## Your assignment
Restate the material below word for word, from its first line to its last.

## Data supplied
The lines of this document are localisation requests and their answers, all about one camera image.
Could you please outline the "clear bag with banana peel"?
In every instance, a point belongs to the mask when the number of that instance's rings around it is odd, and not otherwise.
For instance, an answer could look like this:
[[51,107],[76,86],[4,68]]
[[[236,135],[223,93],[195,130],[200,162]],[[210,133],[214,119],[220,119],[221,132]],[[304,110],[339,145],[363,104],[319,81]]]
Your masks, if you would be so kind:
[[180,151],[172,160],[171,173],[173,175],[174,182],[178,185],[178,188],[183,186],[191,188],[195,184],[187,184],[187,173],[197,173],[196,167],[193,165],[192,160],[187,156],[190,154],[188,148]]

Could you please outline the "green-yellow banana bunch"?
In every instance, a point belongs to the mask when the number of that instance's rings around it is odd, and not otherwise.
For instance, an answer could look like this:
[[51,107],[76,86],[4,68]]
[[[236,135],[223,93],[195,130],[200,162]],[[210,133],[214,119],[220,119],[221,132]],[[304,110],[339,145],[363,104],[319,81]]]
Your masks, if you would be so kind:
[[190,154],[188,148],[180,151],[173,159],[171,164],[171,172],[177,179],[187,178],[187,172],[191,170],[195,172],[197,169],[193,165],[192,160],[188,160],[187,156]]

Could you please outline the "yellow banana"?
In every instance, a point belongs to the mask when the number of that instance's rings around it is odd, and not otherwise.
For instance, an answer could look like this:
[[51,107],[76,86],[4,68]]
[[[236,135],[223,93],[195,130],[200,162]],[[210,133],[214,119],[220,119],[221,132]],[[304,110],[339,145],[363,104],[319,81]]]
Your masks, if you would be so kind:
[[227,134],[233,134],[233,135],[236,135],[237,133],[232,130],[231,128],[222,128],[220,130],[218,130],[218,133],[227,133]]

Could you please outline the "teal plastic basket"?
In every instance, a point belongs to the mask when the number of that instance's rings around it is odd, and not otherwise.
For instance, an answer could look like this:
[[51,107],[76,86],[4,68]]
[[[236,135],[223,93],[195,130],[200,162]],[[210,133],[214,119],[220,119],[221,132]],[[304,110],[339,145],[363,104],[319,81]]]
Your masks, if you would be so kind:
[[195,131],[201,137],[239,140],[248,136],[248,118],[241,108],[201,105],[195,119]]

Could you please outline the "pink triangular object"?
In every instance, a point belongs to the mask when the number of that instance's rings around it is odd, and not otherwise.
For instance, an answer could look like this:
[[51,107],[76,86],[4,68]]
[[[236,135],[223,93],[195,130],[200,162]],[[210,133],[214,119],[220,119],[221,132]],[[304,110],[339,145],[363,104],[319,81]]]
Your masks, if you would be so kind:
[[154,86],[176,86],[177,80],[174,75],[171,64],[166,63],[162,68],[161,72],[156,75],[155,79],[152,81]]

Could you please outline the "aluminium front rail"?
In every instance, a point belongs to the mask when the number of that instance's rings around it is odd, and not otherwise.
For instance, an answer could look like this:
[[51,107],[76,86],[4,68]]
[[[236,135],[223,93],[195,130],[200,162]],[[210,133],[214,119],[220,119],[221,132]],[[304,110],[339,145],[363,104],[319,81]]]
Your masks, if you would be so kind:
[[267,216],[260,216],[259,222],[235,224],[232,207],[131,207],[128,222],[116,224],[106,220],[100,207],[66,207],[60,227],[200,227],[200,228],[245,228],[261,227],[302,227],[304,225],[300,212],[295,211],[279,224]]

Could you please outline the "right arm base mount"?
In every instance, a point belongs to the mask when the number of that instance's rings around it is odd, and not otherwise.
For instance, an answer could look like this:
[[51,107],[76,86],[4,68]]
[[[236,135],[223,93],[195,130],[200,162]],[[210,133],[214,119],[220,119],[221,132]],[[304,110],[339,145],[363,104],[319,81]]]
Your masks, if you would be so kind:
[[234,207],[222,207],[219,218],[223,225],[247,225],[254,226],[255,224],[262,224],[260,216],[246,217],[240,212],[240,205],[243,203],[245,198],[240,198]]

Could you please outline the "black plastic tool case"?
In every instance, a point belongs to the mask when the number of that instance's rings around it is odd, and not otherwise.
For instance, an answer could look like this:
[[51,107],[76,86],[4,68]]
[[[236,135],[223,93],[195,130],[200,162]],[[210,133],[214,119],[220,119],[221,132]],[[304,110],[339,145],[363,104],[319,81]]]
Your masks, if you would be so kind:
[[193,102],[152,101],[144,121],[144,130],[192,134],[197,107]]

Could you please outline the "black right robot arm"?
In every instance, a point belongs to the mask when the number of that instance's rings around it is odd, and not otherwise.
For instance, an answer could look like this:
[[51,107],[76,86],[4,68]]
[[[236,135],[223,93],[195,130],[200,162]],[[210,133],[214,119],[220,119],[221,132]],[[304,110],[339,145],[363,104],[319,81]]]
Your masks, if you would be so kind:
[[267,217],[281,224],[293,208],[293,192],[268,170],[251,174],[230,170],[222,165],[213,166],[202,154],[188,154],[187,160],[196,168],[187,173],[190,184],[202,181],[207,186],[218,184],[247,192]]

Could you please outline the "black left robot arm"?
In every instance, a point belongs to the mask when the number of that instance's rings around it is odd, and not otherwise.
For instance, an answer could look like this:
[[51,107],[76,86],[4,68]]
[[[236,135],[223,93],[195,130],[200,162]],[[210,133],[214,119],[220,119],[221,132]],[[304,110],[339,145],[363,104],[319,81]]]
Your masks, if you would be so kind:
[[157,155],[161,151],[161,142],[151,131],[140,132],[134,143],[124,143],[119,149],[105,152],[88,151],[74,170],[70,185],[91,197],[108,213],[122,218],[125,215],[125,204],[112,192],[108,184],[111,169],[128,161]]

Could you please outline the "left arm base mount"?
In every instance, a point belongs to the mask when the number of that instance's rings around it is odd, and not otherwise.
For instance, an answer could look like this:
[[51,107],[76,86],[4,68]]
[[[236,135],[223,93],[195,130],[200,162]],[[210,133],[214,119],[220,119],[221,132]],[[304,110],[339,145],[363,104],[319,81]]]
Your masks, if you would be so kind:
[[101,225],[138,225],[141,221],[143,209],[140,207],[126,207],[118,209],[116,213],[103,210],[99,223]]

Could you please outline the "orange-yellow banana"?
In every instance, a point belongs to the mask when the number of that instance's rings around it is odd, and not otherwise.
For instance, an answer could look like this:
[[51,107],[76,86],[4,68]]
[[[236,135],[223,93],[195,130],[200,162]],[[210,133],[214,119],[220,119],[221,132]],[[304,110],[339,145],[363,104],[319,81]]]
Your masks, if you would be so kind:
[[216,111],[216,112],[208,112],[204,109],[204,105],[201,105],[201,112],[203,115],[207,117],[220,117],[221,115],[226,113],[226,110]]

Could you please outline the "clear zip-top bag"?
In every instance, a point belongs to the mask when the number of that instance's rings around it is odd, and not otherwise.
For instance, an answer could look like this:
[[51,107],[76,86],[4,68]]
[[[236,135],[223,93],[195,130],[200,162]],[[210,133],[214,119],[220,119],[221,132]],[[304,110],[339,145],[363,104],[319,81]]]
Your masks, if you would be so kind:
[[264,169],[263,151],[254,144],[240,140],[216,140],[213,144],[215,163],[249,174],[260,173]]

## Answer to the problem
The lines of this document are localisation requests and their answers, all about one camera image.
Could you please outline the "clear bag with banana peel"?
In every instance, a point belongs to the mask when the number of that instance's rings around it is odd, and not otherwise.
For instance, an answer could look like this:
[[51,107],[76,86],[4,68]]
[[[236,135],[223,93],[195,130],[200,162]],[[210,133],[214,119],[220,119],[221,132]],[[304,110],[339,145],[363,104],[319,81]]]
Your masks, if you would be so kind:
[[180,151],[172,160],[171,173],[173,175],[174,182],[178,185],[178,188],[183,186],[191,188],[195,184],[187,184],[187,173],[197,173],[196,167],[193,165],[192,160],[187,156],[190,154],[188,148]]

Could you please outline the "green-yellow banana bunch"?
In every instance, a point belongs to the mask when the number of that instance's rings around it is odd, and not otherwise.
For instance, an answer could look like this:
[[51,107],[76,86],[4,68]]
[[[236,135],[223,93],[195,130],[200,162]],[[210,133],[214,119],[220,119],[221,132]],[[304,110],[339,145],[363,104],[319,81]]]
Your masks, if you would be so kind:
[[190,154],[188,148],[180,151],[173,159],[171,164],[171,172],[177,179],[187,178],[187,172],[191,170],[195,172],[197,169],[193,165],[192,160],[188,160],[187,156]]

Could you please outline the "yellow banana"?
In every instance, a point belongs to the mask when the number of that instance's rings around it is odd, and not otherwise.
For instance, an answer could look like this:
[[51,107],[76,86],[4,68]]
[[[236,135],[223,93],[195,130],[200,162]],[[210,133],[214,119],[220,119],[221,132]],[[304,110],[339,145],[363,104],[319,81]]]
Your masks, if you would be so kind:
[[227,134],[233,134],[233,135],[236,135],[237,133],[232,130],[231,128],[222,128],[220,130],[218,130],[218,133],[227,133]]

Could you please outline the "teal plastic basket"?
In every instance, a point belongs to the mask when the number of that instance's rings around it is odd, and not otherwise.
For instance, an answer could look like this:
[[51,107],[76,86],[4,68]]
[[[236,135],[223,93],[195,130],[200,162]],[[210,133],[214,119],[220,119],[221,132]],[[304,110],[339,145],[363,104],[319,81]]]
Your masks, if you would be so kind:
[[195,131],[201,137],[239,140],[248,136],[248,118],[241,108],[201,105],[195,119]]

Could you please outline the "pink triangular object"?
In every instance, a point belongs to the mask when the number of that instance's rings around it is odd, and not otherwise.
For instance, an answer could look like this:
[[51,107],[76,86],[4,68]]
[[[236,135],[223,93],[195,130],[200,162]],[[210,133],[214,119],[220,119],[221,132]],[[304,110],[339,145],[363,104],[319,81]]]
Your masks, if you would be so kind:
[[154,86],[176,86],[177,80],[174,75],[171,64],[166,63],[162,68],[161,72],[156,75],[155,79],[152,81]]

Could you please outline the "aluminium front rail"?
In every instance, a point belongs to the mask when the number of that instance's rings around it is odd, and not otherwise.
For instance, an answer could look like this:
[[51,107],[76,86],[4,68]]
[[[236,135],[223,93],[195,130],[200,162]],[[210,133],[214,119],[220,119],[221,132]],[[304,110],[339,145],[363,104],[319,81]]]
Your masks, if you would be so kind:
[[267,216],[260,216],[259,222],[235,224],[232,207],[131,207],[128,222],[116,224],[106,220],[100,207],[66,207],[60,227],[200,227],[200,228],[245,228],[261,227],[302,227],[304,225],[300,212],[295,211],[279,224]]

Could you please outline the "right arm base mount"?
In every instance, a point belongs to the mask when the number of that instance's rings around it is odd, and not otherwise.
For instance, an answer could look like this:
[[51,107],[76,86],[4,68]]
[[[236,135],[223,93],[195,130],[200,162]],[[210,133],[214,119],[220,119],[221,132]],[[304,110],[339,145],[363,104],[319,81]]]
Your masks, if you would be so kind:
[[234,207],[222,207],[219,218],[223,225],[247,225],[254,226],[255,224],[262,224],[260,216],[246,217],[240,212],[240,205],[243,203],[245,198],[240,198]]

Could you please outline the "black plastic tool case"?
In every instance, a point belongs to the mask when the number of that instance's rings around it is odd, and not otherwise.
For instance, an answer could look like this:
[[51,107],[76,86],[4,68]]
[[[236,135],[223,93],[195,130],[200,162]],[[210,133],[214,119],[220,119],[221,132]],[[304,110],[339,145],[363,104],[319,81]]]
Your masks, if you would be so kind:
[[193,102],[152,101],[144,121],[144,130],[192,134],[197,107]]

Could you please outline the "black right robot arm"?
In every instance, a point belongs to the mask when the number of that instance's rings around it is odd, and not otherwise.
For instance, an answer could look like this:
[[51,107],[76,86],[4,68]]
[[[236,135],[223,93],[195,130],[200,162]],[[210,133],[214,119],[220,119],[221,132]],[[304,110],[339,145],[363,104],[319,81]]]
Your masks, if you would be so kind:
[[267,217],[281,224],[293,208],[293,192],[268,170],[251,174],[230,170],[222,165],[213,166],[202,154],[188,154],[187,160],[196,168],[187,173],[190,184],[202,181],[207,186],[218,184],[247,192]]

Could you please outline the "black left robot arm"?
In every instance, a point belongs to the mask when the number of that instance's rings around it is odd, and not otherwise.
For instance, an answer could look like this:
[[51,107],[76,86],[4,68]]
[[[236,135],[223,93],[195,130],[200,162]],[[210,133],[214,119],[220,119],[221,132]],[[304,110],[339,145],[363,104],[319,81]]]
Your masks, if you would be so kind:
[[157,155],[161,151],[161,142],[151,131],[140,132],[134,143],[124,143],[119,149],[105,152],[88,151],[74,170],[70,185],[91,197],[108,213],[122,218],[125,215],[125,204],[112,192],[108,184],[111,169],[128,161]]

Could you please outline the "left arm base mount"?
In every instance, a point belongs to the mask when the number of that instance's rings around it is odd, and not otherwise.
For instance, an answer could look like this:
[[51,107],[76,86],[4,68]]
[[[236,135],[223,93],[195,130],[200,162]],[[210,133],[214,119],[220,119],[221,132]],[[304,110],[339,145],[363,104],[319,81]]]
Your masks, if you would be so kind:
[[101,225],[138,225],[141,221],[143,209],[140,207],[126,207],[118,209],[116,213],[103,210],[99,223]]

Could you please outline the "orange-yellow banana"?
In every instance, a point belongs to the mask when the number of that instance's rings around it is odd, and not otherwise.
For instance, an answer could look like this:
[[51,107],[76,86],[4,68]]
[[[236,135],[223,93],[195,130],[200,162]],[[210,133],[214,119],[220,119],[221,132]],[[304,110],[339,145],[363,104],[319,81]]]
Your masks, if you would be so kind:
[[216,111],[216,112],[208,112],[204,109],[204,105],[201,105],[201,112],[203,115],[207,117],[220,117],[221,115],[226,113],[226,110]]

Could you please outline the "clear zip-top bag"?
In every instance, a point belongs to the mask when the number of that instance's rings around it is odd, and not otherwise.
For instance, an answer could look like this:
[[51,107],[76,86],[4,68]]
[[[236,135],[223,93],[195,130],[200,162]],[[210,133],[214,119],[220,119],[221,132]],[[304,110],[339,145],[363,104],[319,81]]]
Your masks, if you would be so kind:
[[264,169],[263,151],[254,144],[240,140],[216,140],[213,144],[215,163],[249,174],[260,173]]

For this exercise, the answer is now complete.